Read the lines of the data below and retrieve those with "wall".

[[ Material to process open ]]

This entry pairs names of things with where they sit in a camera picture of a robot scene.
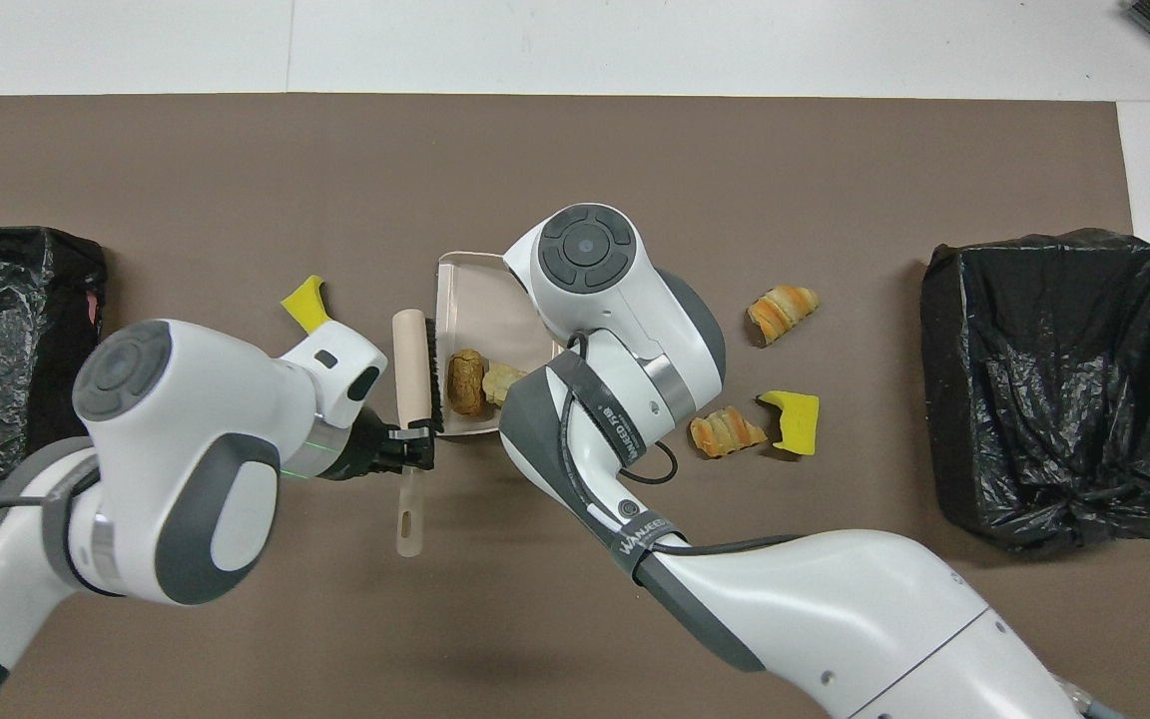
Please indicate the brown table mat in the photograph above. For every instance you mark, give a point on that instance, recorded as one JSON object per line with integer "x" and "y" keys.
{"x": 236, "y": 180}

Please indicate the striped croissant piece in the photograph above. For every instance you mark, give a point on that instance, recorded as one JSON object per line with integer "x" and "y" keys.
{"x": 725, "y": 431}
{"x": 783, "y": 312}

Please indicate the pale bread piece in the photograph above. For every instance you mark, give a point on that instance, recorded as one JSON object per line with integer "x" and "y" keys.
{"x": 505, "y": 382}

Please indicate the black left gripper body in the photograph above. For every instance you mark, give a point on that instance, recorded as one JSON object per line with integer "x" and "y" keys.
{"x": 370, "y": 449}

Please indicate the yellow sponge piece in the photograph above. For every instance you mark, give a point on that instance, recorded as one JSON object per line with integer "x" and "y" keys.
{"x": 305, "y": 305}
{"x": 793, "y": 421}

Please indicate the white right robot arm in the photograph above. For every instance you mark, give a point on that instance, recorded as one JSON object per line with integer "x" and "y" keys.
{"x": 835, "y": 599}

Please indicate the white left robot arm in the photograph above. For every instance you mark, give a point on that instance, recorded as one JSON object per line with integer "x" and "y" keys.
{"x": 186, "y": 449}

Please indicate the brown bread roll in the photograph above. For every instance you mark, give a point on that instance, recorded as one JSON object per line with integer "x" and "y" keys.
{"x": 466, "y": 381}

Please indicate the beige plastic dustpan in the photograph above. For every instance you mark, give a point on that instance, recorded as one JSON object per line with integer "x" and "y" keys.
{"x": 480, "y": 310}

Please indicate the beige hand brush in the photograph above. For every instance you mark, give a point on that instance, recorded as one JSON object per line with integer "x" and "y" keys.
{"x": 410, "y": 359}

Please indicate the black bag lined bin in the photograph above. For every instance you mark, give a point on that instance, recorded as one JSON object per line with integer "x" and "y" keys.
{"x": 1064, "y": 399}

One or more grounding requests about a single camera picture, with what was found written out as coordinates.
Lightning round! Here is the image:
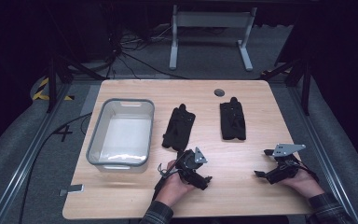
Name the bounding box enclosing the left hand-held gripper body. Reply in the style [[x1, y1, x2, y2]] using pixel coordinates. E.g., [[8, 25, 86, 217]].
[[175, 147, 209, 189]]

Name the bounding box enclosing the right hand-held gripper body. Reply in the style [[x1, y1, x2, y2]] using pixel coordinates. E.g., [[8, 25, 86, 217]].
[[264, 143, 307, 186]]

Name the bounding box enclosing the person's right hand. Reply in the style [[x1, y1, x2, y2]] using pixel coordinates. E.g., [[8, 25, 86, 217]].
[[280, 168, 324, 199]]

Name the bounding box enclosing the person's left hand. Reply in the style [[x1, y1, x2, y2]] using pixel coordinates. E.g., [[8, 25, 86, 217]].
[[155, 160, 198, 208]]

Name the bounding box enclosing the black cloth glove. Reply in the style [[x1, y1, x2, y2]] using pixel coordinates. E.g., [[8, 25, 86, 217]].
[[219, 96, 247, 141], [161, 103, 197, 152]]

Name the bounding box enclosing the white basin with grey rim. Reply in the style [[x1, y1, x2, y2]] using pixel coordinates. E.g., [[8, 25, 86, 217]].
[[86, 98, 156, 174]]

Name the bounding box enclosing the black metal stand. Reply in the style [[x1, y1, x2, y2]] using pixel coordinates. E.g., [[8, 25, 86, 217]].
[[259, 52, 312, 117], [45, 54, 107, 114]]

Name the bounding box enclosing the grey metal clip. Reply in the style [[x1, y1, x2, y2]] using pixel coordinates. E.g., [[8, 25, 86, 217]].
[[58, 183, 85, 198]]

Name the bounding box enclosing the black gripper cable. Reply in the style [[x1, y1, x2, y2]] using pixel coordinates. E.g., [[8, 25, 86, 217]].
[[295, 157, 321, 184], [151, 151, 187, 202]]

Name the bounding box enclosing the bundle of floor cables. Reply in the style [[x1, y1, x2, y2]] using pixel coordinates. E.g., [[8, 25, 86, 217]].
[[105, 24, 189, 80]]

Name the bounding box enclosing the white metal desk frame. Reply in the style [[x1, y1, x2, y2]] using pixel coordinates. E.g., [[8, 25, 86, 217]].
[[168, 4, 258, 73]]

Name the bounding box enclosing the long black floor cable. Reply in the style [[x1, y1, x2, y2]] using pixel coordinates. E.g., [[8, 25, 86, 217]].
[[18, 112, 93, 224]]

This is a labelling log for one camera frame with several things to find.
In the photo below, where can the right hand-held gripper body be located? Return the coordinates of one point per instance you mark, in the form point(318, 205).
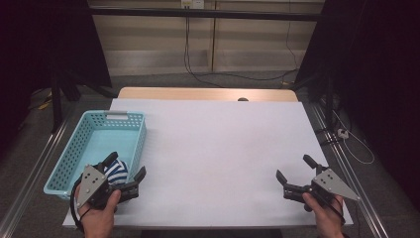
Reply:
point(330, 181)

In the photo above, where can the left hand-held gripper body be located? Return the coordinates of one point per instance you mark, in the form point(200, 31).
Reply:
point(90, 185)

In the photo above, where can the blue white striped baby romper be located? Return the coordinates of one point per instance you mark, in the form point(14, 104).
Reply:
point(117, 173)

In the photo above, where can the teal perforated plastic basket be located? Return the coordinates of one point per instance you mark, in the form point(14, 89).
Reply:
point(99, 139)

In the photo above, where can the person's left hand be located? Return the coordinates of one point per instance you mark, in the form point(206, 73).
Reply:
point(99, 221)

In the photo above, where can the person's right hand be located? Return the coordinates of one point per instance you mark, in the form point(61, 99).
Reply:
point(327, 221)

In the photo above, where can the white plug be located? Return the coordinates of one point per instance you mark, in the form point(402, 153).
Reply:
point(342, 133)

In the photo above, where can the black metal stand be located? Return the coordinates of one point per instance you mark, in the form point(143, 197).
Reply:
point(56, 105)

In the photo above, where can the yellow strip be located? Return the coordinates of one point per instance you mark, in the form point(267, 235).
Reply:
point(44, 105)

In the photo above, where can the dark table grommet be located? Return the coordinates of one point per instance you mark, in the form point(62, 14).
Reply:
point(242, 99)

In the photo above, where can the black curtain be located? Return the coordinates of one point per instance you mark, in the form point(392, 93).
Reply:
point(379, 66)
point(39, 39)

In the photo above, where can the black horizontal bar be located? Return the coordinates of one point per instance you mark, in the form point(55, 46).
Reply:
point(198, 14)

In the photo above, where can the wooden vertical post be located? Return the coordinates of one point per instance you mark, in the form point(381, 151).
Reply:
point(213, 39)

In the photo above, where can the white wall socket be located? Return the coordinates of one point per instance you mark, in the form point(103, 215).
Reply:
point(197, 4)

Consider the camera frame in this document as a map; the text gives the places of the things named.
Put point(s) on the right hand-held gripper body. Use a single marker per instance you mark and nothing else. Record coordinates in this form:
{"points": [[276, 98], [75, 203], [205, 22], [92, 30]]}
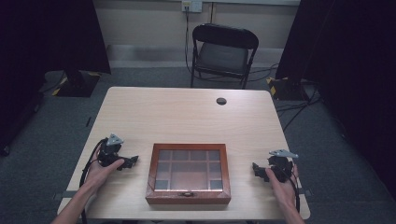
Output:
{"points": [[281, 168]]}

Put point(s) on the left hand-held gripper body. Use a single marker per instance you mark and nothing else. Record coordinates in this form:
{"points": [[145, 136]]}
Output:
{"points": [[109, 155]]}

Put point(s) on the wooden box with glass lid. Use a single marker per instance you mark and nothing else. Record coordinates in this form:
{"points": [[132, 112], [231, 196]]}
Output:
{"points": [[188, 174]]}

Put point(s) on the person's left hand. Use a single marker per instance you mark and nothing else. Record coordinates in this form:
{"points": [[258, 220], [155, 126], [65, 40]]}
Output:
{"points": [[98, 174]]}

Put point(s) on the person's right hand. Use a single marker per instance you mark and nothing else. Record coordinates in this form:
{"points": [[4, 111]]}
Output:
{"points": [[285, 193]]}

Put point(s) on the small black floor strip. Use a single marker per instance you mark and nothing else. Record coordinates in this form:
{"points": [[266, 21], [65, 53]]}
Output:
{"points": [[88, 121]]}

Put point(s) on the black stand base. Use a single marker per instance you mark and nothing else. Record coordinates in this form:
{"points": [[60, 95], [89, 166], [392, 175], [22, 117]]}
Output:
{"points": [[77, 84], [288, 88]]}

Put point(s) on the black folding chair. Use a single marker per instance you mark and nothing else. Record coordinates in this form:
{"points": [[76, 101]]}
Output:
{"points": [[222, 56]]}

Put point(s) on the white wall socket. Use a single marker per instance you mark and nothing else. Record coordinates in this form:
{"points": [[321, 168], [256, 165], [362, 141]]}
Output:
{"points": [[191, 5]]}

[[ Material to process closed ]]

# [Result below]
In the photo above, where can the white wall socket be located? Return the coordinates of one point per instance you mark, in the form point(103, 215).
Put point(s) on the white wall socket. Use a single marker per instance you mark and nothing else. Record coordinates in this form:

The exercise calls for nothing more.